En lien avec les medias nationaux, avec lesquels ils ont monté un groupe de travail, ils proposent à la place un "contrat média climat" sous l'égide du CSA et par lequel les médias s'engageraient à diffuser des contenus éditoriaux et publicitaires pour valoriser et sensibiliser sur la transition écologique. Les premiers engagements sont attendus au premier semestre 2021.
"La transition se fait au bon rythme si elle préserve les équilibres économiques. Et celui des médias, indispensables à notre démocratie, est fragilisé aujourd’hui.

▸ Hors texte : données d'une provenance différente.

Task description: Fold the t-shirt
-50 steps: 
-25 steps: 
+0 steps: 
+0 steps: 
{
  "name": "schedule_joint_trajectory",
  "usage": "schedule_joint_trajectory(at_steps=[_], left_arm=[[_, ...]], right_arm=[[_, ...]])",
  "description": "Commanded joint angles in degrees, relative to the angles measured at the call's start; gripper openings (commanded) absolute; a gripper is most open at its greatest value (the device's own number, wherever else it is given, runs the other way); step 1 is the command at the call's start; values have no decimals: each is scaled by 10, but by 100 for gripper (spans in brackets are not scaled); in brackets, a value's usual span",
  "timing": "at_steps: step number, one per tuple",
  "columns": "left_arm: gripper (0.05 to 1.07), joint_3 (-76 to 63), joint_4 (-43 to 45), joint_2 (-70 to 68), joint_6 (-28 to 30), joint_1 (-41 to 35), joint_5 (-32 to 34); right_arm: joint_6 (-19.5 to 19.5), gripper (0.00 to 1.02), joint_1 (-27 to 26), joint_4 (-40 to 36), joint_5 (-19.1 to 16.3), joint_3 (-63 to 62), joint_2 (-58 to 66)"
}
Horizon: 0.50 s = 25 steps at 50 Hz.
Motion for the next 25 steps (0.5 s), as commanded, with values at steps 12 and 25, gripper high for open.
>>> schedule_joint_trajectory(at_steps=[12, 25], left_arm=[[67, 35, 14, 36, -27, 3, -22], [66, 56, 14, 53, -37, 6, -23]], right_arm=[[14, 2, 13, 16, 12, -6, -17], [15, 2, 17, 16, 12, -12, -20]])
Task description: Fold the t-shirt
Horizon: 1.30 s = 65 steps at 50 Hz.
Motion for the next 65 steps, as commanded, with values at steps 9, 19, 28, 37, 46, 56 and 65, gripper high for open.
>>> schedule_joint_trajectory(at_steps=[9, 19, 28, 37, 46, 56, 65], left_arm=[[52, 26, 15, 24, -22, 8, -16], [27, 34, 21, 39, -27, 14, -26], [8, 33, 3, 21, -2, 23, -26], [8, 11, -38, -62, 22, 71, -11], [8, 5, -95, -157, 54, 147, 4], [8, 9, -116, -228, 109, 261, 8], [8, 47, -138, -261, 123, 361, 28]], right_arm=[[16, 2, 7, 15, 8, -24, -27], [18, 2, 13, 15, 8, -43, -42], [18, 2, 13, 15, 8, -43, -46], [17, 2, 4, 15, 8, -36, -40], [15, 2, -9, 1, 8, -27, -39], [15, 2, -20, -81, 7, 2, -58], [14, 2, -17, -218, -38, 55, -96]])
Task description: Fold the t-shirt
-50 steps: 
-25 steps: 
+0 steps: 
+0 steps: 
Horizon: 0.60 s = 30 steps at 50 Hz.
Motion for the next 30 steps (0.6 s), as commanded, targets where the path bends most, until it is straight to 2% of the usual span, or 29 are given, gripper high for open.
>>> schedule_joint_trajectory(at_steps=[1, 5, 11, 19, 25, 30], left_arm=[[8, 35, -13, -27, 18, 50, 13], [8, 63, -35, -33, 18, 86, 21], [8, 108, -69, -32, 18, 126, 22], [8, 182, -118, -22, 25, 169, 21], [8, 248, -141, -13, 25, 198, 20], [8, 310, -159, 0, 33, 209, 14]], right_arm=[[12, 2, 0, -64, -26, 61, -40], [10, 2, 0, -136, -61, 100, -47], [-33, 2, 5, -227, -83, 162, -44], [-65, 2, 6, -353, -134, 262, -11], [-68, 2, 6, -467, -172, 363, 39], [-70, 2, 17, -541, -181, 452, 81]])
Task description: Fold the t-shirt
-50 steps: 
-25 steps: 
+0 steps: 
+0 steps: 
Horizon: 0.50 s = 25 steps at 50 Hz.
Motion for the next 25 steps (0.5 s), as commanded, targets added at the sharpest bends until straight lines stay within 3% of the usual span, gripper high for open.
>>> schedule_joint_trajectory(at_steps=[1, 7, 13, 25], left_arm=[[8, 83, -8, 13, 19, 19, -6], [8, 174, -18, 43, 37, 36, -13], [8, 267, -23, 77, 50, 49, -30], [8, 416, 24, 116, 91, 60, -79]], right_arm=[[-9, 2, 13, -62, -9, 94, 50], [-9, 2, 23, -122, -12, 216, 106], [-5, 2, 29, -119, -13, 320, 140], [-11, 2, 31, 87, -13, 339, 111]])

Il ne faut pas les surréglementer", assurait, en tant qu'annonceur, le directeur de la communication de BNP Paribas, Bertrand Cizeau, lors du lancement des États généraux de la publicité, le 26 novembre.
The Guardian précurseur
Pour le collectif d'ONG qui a participé au rapport Big Corpo sur l’influence de la publicité des multinationales, le problème vient plutôt du choix du modèle économique de la presse, trop dépendant de la publicité pour ne pas avoir de conséquence sur l’éditorial et non résilient face aux crises. Comme pour la loi Evin sur le tabac ou l’alcool, il faut une réglementation, planifiée, qui laisse le temps de changer de modèle et de le rendre plus responsable.
Outre-Manche, le quotidien The Guardian a engagé l’an dernier cette transition. Le journal n'accepte plus de publicité de la part du secteur des énergies fossiles pour gagner en cohérence par rapport à son engagement de neutralité carbone et enquêter plus librement sur le lien entre énergie et changement climatique. En revanche, le secteur automobile, également épinglé pour son empreinte environnementale, n'est pas concerné: cela entraînerait d’inévitables coupes budgétaires pour la rédaction, préviennent les dirigeants.